El país está viviendo un momento crucial. No es hora de preocuparse por la tasa de inflación, ni el déficit fiscal, y consiguiente endeudamiento. Ya tendremos tiempo de ocuparnos de ello. Ahora la cuestión es lograr que la gente pobre permanezca encerrada en sus hogares y no se muera de hambre.

Las medidas de corte monetario y financiero que el gobierno ha adoptado pueden ser positivas, pero de limitada eficacia. Poco se gana con que los bancos tengan mucha liquidez y baja tasa de interés si temen prestárselo a empresas que no encuentran a quién venderle, o si la propia empresa no lo toma por temor a perderlo.

Las medidas del área fiscal son también positivas, pero han llegado por el lado tributario, en que pueden ser poco eficaces pues cuando vengan a llegar a los pobres puede ser tarde. Además, indigna a la población que normalmente tienden a proteger a la empresa, presumiblemente con la idea de preservar el empleo, pero pocas empresas estarán en condiciones de seguir pagando una planilla salarial si no están produciendo, porque no tienen clientes o insumos.

En definitiva, al más puro estilo keynesiano, tienen que venir por el lado presupuestario. Y preferentemente, directo a los hogares, a los grupos vulnerables. El Gobierno tiene que aumentar rápidamente el gasto público, justamente cuando menos ingresos percibe, lo que equivale a generar más déficit. Pero peor es no actuar.

Primero, hay que poner más dinero en salud, comprando urgentemente todos los insumos y equipamiento que se necesiten para que los médicos y enfermeras no trabajen a mano pelada, para que la prueba del COVID 19 pueda realizarse en todos los hospitales públicos. Y que se pueda hacer con rapidez, al alcance de todo el que genere razonables dudas. Parece ser que ahora el tiempo de espera desespera.

Probablemente, según análisis que hagan las autoridades de salud sobre requerimiento, todos los hoteles del Estado deban ser dotados de equipamiento mínimo y convertirse en centros de aislamiento de enfermos o sospechosos. Incluso adquirir o arrendar, aunque sea usando el poder coercitivo del Estado, hoteles privados fuera de los centros turísticos en las ciudades en que el Estado no tenga.

Pero lo más urgente es aumentar el gasto en protección social. Para toda la gente pobre que trabaja en el sector informal, sugiero acreditarles, por medio de la tarjeta solidaridad, una transferencia monetaria urgente por un monto equivalente al salario mínimo público, con la condición de no salir de sus casas. Esto tiene que llegar a los choferes, aunque sea recurriendo al mecanismo del bono gas, y a los motoconchistas. 

Para los que trabajan en el sector formal, es preciso que sigan cobrando. Para ello puede optarse por diversas alternativas. Por ejemplo, el Gobierno puede llegar a acuerdo con ASONAHORES y eventualmente otros sectores, para que el fisco les pague la mitad del sueldo, excepto a los ejecutivos, con la condición de que las empresas cubran la otra mitad.

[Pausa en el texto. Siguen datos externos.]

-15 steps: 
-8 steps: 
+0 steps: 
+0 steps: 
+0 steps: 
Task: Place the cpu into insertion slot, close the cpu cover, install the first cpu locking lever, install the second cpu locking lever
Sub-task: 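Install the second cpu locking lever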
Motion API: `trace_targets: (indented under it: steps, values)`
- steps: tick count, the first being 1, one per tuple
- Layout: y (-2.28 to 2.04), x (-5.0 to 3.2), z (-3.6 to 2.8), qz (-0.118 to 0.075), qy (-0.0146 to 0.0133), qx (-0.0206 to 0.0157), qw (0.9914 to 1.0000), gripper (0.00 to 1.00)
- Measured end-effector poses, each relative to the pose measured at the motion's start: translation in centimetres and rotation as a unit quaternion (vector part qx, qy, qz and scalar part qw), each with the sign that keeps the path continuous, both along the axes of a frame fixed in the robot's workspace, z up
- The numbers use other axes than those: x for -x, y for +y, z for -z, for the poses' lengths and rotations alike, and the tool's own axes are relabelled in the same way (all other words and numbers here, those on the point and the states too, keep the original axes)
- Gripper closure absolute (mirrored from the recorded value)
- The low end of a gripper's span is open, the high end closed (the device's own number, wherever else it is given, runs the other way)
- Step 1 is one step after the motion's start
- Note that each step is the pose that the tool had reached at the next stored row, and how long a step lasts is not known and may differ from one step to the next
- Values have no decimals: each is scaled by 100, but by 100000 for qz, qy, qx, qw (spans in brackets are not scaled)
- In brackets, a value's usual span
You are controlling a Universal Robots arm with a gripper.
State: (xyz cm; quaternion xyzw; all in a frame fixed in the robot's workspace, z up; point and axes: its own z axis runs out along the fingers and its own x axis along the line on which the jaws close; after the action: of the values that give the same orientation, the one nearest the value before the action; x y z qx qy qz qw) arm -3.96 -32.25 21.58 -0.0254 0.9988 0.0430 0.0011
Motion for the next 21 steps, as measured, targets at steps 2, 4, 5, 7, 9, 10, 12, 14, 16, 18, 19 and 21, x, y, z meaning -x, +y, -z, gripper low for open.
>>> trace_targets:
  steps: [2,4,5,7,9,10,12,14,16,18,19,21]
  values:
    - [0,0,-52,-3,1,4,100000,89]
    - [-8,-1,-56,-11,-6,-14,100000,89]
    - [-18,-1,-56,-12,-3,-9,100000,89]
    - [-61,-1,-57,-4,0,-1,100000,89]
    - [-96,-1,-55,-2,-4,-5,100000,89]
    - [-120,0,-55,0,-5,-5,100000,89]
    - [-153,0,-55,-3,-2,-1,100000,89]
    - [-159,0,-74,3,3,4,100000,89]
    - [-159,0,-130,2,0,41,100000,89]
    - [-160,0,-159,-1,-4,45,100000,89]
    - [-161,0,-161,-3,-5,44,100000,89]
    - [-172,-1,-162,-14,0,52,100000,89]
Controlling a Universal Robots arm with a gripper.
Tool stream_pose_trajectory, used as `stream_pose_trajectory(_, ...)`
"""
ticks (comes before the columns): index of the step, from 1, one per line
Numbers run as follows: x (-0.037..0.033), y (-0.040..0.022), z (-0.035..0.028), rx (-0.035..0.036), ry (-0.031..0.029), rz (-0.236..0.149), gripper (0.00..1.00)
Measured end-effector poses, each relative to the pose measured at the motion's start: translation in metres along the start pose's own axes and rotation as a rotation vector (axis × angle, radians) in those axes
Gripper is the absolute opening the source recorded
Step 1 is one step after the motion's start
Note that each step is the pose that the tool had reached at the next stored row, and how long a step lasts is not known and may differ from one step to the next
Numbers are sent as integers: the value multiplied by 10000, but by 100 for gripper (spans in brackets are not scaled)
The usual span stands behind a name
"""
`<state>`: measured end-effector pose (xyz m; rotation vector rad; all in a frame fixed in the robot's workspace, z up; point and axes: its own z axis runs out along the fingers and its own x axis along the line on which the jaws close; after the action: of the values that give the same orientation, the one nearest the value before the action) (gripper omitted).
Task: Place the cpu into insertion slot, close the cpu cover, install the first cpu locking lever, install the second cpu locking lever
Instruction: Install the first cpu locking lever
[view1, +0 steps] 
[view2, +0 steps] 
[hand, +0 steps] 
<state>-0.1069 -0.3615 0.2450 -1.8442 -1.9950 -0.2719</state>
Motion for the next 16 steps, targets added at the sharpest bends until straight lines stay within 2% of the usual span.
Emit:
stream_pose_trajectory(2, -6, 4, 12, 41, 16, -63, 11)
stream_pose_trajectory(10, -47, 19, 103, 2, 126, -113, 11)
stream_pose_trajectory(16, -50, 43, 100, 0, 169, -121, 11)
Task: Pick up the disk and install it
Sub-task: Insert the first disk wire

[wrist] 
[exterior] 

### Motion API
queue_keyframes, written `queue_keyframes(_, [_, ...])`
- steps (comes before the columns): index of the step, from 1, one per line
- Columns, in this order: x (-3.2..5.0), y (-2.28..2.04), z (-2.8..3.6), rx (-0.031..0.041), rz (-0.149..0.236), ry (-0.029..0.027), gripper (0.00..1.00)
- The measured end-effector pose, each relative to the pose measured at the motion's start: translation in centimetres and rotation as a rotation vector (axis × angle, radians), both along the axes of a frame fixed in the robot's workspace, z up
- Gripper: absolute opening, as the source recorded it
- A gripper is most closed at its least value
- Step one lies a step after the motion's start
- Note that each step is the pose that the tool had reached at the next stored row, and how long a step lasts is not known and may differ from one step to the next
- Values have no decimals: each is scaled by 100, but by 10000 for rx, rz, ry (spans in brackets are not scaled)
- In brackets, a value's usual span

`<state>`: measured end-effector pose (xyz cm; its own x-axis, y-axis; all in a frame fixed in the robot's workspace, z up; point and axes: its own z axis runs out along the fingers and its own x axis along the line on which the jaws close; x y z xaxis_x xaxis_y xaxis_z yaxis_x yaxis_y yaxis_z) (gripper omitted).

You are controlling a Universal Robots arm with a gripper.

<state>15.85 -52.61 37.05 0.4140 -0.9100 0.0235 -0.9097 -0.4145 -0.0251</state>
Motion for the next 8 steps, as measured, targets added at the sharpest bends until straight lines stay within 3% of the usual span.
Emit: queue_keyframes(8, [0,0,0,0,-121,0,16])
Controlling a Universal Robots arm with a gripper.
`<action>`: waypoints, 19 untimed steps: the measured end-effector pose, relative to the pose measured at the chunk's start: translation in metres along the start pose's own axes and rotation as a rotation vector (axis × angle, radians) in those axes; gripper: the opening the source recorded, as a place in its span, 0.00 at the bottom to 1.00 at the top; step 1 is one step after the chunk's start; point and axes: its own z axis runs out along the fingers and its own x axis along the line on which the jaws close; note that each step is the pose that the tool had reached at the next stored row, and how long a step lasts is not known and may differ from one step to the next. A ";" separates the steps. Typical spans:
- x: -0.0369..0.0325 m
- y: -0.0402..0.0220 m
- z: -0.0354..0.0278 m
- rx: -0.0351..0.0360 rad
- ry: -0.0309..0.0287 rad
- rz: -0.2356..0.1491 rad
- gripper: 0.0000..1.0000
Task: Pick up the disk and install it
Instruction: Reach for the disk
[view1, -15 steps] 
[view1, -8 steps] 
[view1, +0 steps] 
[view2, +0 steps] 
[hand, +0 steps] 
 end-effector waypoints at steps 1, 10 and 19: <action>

Otra opción puede ser que las empresas suministren al Gobierno el listado y cuentas de nómina de los cesantes y éste les pague el equivalente a un salario mínimo.  Se discute la cuantía de esta transferencia, que no alcanza ni siquiera el valor de la canasta familiar del quintil más bajo, pero de lo que se trata es de garantizarles un ingreso mínimo a todos, para que puedan vivir sin salir de sus casas. Además, en las circunstancias actuales la canasta es más baja que en condiciones normales, para todos, incluso los más pobres, pues el consumo tiende a restringirse a lo imprescindible.

El dinero tiene que aparecer. Los organismos internacionales y algunos gobiernos están diseñando financiamiento de emergencia, pero ni eso se puede esperar, pues esa burocracia es lenta. Mientras tanto, el Tesoro puede tomar un préstamo urgente del Banco de Reservas, con refinanciamiento del Banco Central. Las autoridades saben cómo hacer los arreglos institucionales para ello; y también cómo afrontar o minimizar los efectos macroeconómicos adversos.

Lo ideal es que las medidas se limiten a un mes, para evitar que lleguen vigentes a las elecciones y se usen como instrumento clientelar. Pero muy probablemente haya que extender el período. Errores se van a cometer, e injusticias también, y lo peor, que algunos vivos terminen sacando provecho personal. Pero el error mayor es dejar pasar el tiempo. La emergencia puede excusar los pecados veniales. Lo que no se puede perdonar es la corrupción ni el uso politiquero de la desgracia humana.